Every line from the line containing "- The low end" through the final line below is to be repeated exactly; no other line is.
━━━ Source data
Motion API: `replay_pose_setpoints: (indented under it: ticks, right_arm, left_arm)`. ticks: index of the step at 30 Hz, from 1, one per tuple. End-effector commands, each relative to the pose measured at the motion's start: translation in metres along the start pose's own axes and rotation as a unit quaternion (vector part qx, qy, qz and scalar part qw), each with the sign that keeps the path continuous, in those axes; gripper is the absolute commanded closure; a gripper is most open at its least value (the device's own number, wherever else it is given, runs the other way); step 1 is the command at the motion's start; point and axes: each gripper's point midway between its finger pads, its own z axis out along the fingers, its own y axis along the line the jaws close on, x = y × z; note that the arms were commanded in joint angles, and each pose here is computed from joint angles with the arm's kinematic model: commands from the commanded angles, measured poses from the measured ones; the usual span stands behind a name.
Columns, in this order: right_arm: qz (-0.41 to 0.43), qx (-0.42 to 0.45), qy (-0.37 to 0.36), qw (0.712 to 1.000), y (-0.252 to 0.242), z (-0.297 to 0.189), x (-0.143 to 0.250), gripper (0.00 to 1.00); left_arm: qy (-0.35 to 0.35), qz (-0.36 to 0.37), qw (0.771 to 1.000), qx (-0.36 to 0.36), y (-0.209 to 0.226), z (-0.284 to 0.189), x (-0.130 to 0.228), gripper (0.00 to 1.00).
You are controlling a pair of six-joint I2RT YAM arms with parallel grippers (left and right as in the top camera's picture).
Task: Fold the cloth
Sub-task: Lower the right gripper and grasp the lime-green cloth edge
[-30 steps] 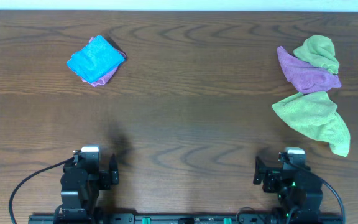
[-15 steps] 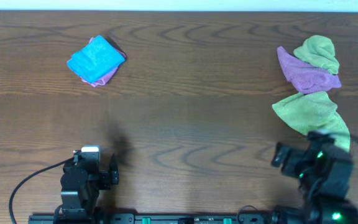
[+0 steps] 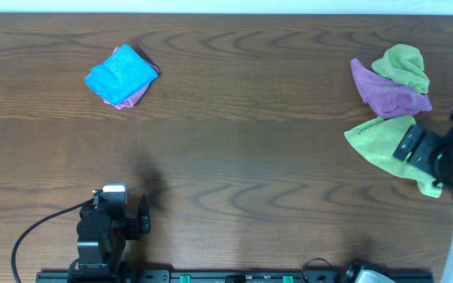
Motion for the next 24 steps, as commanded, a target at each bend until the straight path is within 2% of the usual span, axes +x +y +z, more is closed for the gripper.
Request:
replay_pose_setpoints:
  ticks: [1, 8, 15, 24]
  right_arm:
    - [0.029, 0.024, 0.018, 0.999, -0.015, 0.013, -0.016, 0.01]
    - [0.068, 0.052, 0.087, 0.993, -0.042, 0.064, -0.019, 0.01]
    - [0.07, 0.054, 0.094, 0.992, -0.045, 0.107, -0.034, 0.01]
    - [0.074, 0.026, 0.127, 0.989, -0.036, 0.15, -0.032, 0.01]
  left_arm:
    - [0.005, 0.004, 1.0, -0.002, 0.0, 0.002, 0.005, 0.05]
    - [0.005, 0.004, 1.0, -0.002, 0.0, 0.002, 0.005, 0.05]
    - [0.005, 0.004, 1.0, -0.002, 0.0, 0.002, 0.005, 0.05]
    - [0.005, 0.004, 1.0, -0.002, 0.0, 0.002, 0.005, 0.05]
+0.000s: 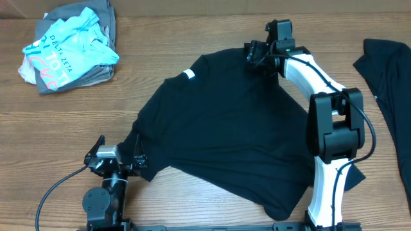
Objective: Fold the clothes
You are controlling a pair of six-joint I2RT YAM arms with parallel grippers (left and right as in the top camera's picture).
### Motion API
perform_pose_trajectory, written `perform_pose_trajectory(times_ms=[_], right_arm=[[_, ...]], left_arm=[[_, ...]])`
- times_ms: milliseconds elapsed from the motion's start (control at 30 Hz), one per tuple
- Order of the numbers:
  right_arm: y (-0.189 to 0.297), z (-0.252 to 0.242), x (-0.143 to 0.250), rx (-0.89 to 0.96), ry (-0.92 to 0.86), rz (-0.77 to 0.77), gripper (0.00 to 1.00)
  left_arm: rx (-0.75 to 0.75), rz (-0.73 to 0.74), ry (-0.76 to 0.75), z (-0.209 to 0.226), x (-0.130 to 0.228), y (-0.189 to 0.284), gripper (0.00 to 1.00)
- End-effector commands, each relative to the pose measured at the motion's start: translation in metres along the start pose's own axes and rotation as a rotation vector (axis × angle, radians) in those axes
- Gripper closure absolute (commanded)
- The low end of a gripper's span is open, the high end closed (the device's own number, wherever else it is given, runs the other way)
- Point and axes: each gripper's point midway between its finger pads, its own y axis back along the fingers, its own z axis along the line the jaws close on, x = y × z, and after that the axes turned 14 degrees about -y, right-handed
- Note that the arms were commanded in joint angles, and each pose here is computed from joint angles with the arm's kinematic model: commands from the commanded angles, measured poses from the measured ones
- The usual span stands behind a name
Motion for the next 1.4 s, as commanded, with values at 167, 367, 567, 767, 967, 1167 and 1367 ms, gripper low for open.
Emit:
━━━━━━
Written response ->
- The low end of a gripper's span is open, the high end closed (the device's own number, wherever else it is given, runs the other way)
- Point and axes: each gripper's point midway between its finger pads, its own y axis back along the fingers, its own z axis along the line the jaws close on, x = y × z, and after that the axes turned 14 degrees about -y, right-handed
- Note that the arms were commanded in joint angles, and each pose here is computed from joint angles with the arm's kinematic model: commands from the commanded angles, measured poses from the measured ones
- The usual span stands behind a name
Motion for the next 1.4 s, as commanded, with values at 167, 367, 567, 767, 967, 1167 and 1367 ms, gripper low for open.
Emit:

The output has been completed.